== Exercise ==
Your answer is to be every line of the material that includes the string "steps".

══════

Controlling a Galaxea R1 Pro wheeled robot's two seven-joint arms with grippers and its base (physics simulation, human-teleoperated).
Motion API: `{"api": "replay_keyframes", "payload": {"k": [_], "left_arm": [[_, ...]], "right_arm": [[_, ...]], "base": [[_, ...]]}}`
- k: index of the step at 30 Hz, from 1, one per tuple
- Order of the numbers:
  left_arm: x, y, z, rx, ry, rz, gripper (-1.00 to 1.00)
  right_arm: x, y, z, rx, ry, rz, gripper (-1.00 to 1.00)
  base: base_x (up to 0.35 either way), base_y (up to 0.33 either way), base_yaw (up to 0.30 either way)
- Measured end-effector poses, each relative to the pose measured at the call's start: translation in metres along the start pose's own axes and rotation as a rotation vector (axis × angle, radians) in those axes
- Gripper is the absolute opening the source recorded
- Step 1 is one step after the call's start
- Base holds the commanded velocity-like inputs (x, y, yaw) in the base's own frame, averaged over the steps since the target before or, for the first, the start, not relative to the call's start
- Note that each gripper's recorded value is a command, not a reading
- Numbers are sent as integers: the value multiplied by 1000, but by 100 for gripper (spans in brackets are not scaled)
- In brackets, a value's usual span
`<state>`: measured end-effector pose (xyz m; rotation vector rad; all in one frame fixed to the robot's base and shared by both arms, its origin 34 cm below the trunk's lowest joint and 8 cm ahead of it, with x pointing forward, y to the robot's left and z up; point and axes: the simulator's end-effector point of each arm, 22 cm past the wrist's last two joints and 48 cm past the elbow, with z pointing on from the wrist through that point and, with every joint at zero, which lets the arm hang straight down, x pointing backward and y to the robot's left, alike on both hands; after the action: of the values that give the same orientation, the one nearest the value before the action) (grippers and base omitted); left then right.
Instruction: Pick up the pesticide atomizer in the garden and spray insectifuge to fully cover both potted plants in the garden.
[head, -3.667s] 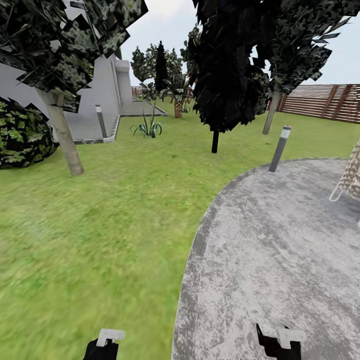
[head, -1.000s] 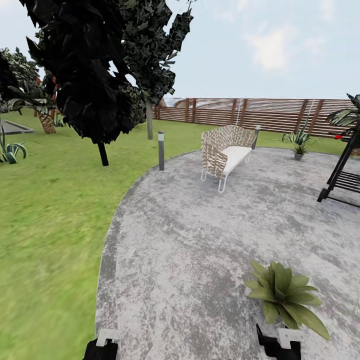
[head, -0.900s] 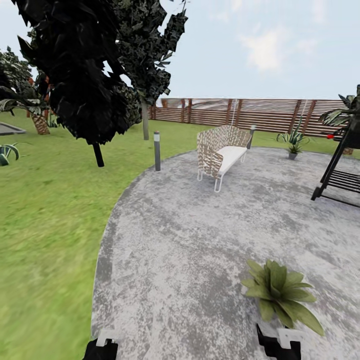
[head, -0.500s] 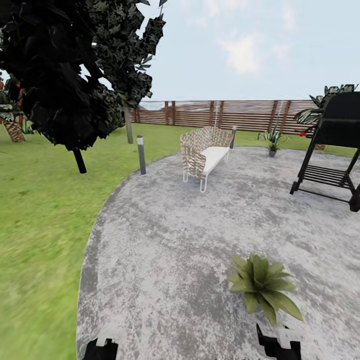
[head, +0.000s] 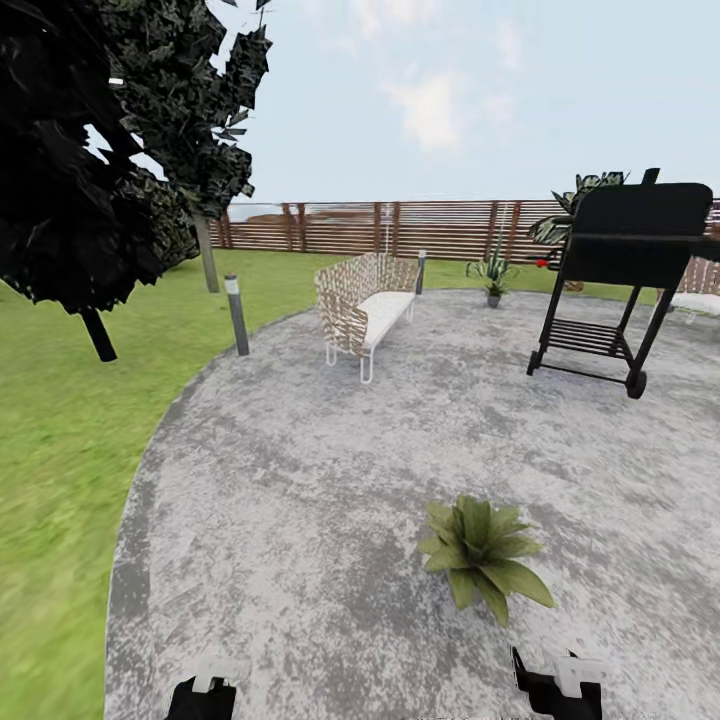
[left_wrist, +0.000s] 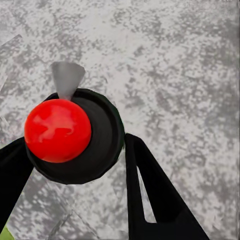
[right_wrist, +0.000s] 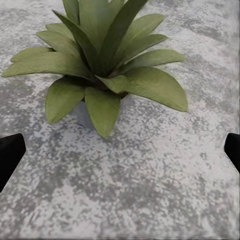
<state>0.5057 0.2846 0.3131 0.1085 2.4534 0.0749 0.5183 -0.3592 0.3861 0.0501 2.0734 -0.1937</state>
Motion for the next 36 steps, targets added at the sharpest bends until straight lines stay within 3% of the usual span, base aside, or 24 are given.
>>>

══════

== Exercise result ==
- Base holds the commanded velocity-like inputs (x, y, yaw) in the base's own frame, averaged over the steps since the target before or, for the first, the start, not relative to the call's start
Motion for the next 36 steps, targets added at the sharpest bends until straight lines stay within 3% of the usual span, base aside, or 24 are given.

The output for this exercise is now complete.